TASK TO CARRY OUT: Print the complete listing so that it matches the original exactly.

DATA SHOWN:

== Segment start ==

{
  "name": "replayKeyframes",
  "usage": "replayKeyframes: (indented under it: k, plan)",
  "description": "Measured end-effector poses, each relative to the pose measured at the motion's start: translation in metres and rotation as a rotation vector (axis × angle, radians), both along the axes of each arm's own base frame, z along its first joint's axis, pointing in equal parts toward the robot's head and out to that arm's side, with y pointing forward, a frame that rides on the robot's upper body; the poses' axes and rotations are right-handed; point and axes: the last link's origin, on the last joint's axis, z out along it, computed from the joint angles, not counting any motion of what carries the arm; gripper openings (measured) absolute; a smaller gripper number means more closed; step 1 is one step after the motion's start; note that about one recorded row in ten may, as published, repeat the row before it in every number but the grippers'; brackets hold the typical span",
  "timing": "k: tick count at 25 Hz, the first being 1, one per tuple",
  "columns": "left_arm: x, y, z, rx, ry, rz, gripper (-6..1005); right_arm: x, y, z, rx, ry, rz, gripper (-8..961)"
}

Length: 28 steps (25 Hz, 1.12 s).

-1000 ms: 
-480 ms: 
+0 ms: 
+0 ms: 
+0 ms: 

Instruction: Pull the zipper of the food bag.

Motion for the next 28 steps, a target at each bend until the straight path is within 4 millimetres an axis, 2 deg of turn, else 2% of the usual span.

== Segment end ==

EXERCISE RESULT:
{
  "name": "replayKeyframes",
  "usage": "replayKeyframes: (indented under it: k, plan)",
  "description": "Measured end-effector poses, each relative to the pose measured at the motion's start: translation in metres and rotation as a rotation vector (axis × angle, radians), both along the axes of each arm's own base frame, z along its first joint's axis, pointing in equal parts toward the robot's head and out to that arm's side, with y pointing forward, a frame that rides on the robot's upper body; the poses' axes and rotations are right-handed; point and axes: the last link's origin, on the last joint's axis, z out along it, computed from the joint angles, not counting any motion of what carries the arm; gripper openings (measured) absolute; a smaller gripper number means more closed; step 1 is one step after the motion's start; note that about one recorded row in ten may, as published, repeat the row before it in every number but the grippers'; brackets hold the typical span",
  "timing": "k: tick count at 25 Hz, the first being 1, one per tuple",
  "columns": "left_arm: x, y, z, rx, ry, rz, gripper (-6..1005); right_arm: x, y, z, rx, ry, rz, gripper (-8..961)"
}

Length: 28 steps (25 Hz, 1.12 s).

-1000 ms: 
-480 ms: 
+0 ms: 
+0 ms: 
+0 ms: 

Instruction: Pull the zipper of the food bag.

Motion for the next 28 steps, a target at each bend until the straight path is within 4 millimetres an axis, 2 deg of turn, else 2% of the usual span.

Nothing else is part of this output.